> TO DO
Find the word "screw" in the data, then copy each line where it is found.

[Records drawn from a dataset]
-.-.-

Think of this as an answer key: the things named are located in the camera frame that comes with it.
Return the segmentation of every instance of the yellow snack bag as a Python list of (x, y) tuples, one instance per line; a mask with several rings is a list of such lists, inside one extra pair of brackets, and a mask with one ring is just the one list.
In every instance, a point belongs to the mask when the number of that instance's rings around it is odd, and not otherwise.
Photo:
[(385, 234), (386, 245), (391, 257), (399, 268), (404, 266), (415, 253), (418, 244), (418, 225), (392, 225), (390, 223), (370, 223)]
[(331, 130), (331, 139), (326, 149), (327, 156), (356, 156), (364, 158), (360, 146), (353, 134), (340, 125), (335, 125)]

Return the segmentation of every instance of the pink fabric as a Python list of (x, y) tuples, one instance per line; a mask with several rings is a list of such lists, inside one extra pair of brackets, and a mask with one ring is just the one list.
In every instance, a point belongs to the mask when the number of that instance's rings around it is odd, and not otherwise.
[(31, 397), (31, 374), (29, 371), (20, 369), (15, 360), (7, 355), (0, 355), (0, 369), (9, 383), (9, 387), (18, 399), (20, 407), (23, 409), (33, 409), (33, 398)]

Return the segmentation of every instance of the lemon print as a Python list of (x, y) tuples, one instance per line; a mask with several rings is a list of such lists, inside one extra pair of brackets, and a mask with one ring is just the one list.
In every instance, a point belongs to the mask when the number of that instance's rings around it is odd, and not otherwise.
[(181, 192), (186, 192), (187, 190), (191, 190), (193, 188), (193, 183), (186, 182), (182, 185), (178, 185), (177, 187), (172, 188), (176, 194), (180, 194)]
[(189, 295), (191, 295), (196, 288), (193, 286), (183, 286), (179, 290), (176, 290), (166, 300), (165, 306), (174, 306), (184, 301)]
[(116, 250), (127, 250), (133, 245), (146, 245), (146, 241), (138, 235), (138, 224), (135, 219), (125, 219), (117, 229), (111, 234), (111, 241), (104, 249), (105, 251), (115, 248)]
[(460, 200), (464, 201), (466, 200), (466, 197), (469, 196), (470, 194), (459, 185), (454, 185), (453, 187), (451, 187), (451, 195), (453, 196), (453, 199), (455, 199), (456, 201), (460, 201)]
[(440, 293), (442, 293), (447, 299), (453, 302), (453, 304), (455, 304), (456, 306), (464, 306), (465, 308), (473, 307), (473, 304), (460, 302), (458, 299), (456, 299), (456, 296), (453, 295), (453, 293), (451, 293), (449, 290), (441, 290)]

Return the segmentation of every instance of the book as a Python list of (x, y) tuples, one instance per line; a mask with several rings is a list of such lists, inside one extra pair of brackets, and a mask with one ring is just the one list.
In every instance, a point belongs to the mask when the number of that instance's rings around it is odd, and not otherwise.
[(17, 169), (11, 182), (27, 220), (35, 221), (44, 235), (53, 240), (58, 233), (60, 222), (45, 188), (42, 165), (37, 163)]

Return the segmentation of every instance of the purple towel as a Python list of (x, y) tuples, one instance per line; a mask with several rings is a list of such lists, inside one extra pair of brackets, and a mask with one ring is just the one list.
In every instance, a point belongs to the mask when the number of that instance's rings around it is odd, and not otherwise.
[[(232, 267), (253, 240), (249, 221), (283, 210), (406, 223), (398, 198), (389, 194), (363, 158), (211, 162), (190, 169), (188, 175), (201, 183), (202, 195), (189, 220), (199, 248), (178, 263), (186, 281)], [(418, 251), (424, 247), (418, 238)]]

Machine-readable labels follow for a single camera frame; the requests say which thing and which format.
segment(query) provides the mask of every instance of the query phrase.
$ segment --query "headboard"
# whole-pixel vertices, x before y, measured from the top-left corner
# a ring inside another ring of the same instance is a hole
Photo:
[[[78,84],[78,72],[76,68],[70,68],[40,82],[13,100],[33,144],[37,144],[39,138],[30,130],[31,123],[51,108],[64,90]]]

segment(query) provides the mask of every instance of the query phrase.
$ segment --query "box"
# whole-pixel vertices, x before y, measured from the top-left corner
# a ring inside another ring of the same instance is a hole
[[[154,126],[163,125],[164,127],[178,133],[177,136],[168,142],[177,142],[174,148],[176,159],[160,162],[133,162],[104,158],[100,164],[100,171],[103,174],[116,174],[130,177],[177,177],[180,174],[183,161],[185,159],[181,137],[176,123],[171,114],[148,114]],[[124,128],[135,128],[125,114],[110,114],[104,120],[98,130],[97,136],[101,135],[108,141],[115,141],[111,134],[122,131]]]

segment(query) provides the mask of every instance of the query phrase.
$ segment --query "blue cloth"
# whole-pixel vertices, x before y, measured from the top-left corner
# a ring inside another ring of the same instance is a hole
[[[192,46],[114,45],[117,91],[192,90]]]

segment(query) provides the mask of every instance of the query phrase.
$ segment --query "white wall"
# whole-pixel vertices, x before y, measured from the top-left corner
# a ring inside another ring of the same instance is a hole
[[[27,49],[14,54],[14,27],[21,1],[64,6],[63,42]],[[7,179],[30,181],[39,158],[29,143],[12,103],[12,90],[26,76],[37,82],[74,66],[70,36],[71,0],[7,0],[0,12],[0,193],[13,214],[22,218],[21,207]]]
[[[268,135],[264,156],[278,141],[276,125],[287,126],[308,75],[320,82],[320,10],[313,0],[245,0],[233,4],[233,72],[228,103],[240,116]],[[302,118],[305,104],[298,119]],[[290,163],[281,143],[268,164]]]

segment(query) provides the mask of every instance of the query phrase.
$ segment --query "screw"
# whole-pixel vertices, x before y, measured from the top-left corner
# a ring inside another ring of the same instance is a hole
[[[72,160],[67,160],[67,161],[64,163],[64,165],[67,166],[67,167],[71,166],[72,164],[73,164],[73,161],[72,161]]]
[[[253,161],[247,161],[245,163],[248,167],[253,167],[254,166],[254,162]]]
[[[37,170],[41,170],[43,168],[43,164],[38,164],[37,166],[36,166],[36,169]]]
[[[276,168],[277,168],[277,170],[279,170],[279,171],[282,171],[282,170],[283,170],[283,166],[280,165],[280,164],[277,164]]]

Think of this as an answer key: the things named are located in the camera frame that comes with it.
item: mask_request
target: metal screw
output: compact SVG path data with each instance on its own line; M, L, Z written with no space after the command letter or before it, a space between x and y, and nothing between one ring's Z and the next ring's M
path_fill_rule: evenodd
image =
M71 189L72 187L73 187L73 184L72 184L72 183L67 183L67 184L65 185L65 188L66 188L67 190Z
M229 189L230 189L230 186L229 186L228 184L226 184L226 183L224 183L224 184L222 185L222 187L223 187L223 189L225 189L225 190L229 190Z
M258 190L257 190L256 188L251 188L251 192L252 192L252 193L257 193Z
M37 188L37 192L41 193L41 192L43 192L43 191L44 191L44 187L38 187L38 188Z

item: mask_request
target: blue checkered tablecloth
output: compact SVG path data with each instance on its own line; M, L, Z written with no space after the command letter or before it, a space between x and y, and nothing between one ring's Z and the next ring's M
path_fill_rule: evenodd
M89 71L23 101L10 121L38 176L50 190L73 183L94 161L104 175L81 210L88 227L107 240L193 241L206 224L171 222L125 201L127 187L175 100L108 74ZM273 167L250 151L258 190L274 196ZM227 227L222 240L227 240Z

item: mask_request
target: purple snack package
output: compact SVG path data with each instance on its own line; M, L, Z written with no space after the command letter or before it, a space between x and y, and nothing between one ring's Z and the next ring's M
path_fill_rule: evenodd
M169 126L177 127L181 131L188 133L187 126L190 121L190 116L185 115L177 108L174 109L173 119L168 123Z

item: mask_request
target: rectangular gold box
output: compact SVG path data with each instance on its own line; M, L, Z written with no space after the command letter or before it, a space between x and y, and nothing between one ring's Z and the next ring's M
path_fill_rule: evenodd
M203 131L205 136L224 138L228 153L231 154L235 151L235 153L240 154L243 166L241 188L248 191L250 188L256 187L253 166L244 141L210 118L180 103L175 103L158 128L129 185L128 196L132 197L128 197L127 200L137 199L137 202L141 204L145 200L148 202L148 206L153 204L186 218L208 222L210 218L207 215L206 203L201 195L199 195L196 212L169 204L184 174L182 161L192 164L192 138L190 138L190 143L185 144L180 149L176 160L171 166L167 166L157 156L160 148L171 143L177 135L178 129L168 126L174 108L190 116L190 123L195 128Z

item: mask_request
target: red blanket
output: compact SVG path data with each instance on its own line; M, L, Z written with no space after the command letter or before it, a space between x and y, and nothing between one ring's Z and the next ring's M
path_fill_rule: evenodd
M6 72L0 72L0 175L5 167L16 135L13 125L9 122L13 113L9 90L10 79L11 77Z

-.-.-

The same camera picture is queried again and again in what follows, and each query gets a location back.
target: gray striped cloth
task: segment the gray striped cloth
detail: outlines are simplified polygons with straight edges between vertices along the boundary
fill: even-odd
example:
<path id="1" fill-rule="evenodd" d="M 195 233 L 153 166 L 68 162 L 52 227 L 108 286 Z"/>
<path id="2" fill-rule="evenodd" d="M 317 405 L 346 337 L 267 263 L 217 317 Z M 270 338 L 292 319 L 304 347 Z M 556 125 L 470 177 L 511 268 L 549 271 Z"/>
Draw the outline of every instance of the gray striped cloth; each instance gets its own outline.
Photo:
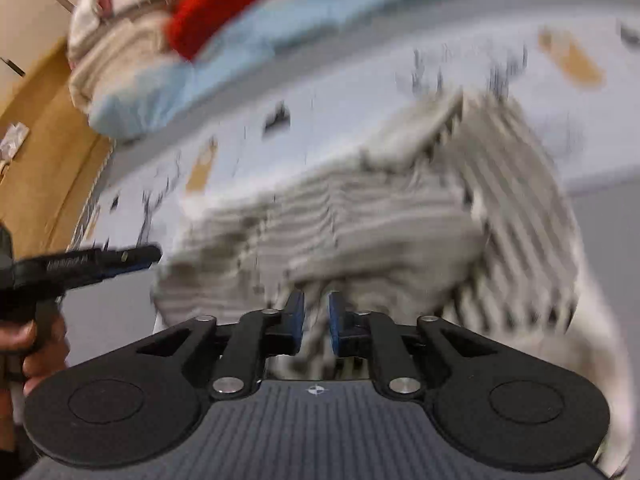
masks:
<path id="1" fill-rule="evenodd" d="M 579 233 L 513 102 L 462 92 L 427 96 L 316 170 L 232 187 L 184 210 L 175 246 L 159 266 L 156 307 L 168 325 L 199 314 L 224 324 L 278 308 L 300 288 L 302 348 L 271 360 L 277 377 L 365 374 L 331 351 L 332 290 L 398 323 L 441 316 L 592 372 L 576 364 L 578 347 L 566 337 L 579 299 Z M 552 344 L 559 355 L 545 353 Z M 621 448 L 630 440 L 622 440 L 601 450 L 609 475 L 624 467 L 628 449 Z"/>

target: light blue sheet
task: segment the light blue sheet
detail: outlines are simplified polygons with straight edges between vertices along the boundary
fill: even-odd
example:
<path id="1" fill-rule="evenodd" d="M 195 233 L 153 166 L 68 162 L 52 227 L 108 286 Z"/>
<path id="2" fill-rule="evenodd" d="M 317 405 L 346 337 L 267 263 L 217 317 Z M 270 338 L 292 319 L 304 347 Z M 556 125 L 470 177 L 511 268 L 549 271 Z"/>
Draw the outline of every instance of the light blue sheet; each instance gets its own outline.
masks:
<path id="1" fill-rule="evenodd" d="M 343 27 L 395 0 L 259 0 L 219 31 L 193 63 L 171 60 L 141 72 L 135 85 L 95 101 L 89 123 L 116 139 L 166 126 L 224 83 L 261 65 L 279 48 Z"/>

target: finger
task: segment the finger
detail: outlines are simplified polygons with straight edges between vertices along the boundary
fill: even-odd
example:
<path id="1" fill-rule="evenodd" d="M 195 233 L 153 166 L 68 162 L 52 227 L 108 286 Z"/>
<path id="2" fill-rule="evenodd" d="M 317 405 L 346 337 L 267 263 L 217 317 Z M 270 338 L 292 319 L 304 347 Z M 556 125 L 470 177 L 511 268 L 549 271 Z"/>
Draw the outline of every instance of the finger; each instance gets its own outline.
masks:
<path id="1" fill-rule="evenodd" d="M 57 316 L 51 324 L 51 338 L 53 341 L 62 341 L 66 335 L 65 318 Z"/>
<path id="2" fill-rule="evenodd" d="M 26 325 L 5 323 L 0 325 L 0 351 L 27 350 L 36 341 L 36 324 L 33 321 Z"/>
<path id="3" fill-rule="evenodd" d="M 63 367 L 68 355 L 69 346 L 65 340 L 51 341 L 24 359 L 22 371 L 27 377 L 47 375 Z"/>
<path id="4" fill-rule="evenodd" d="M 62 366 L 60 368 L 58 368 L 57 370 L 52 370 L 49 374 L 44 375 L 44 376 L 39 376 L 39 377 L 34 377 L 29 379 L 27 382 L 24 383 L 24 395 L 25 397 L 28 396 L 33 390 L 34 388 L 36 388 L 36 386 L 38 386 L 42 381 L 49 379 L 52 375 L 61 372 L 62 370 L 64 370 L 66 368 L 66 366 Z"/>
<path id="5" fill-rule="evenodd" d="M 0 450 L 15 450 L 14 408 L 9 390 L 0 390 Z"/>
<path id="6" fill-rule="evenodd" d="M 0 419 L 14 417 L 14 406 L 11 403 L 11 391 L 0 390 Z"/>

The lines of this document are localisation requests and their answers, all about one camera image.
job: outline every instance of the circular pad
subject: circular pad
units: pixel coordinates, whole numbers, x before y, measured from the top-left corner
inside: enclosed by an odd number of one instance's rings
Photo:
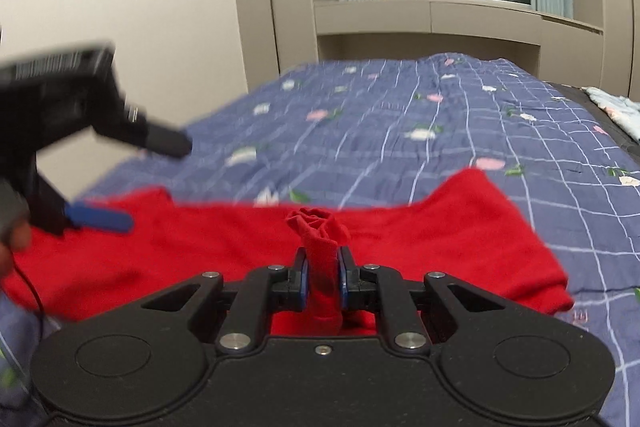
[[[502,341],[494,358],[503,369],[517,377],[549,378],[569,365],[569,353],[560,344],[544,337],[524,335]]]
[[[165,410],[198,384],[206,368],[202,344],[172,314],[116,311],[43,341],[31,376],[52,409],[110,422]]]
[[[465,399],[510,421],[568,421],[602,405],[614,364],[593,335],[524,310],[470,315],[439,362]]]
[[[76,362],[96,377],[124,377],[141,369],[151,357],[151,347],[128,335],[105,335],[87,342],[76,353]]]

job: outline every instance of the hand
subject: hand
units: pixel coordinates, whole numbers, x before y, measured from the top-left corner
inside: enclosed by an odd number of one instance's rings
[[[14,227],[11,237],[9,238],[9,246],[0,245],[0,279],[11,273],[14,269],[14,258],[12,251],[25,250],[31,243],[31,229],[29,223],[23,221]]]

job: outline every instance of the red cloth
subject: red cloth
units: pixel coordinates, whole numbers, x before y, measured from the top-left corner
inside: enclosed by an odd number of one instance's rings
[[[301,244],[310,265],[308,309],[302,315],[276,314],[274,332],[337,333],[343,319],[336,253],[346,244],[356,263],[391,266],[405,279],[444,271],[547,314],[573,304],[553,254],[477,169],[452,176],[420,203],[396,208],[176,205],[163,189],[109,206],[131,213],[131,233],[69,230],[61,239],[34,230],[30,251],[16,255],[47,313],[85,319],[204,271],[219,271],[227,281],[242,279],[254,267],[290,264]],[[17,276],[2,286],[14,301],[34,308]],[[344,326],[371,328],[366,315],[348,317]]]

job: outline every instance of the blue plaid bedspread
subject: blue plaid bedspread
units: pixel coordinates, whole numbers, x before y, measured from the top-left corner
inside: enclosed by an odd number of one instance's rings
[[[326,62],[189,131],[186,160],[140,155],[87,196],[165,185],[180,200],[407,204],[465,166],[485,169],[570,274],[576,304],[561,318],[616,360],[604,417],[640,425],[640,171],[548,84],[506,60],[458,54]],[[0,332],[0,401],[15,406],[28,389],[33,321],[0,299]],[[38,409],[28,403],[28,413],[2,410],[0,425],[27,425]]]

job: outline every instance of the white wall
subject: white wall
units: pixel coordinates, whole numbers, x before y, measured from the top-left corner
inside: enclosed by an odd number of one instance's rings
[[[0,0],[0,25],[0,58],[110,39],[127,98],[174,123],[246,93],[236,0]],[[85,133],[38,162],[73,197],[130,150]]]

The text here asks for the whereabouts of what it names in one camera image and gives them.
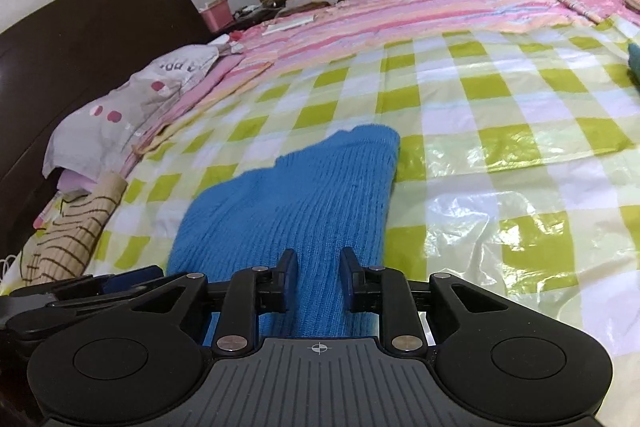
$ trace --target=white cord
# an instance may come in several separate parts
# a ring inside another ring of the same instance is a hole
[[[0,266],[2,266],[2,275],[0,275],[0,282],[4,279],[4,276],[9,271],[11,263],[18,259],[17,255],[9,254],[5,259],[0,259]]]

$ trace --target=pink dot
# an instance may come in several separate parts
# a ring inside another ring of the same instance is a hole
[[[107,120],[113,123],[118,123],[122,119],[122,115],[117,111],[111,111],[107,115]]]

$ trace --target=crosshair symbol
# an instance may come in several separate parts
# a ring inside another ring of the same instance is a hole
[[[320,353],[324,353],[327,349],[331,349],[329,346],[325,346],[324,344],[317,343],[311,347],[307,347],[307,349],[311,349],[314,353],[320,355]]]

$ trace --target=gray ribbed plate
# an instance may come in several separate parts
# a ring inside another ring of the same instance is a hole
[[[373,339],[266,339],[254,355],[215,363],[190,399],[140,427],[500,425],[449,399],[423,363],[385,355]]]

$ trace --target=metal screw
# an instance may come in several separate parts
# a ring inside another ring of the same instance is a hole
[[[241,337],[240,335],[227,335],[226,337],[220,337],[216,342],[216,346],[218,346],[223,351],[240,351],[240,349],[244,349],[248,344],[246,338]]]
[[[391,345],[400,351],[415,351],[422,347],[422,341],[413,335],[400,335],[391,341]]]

-.-.-

> RESPONSE TO THE EXERCISE
$ segment --query "screw"
target: metal screw
$ trace --target=metal screw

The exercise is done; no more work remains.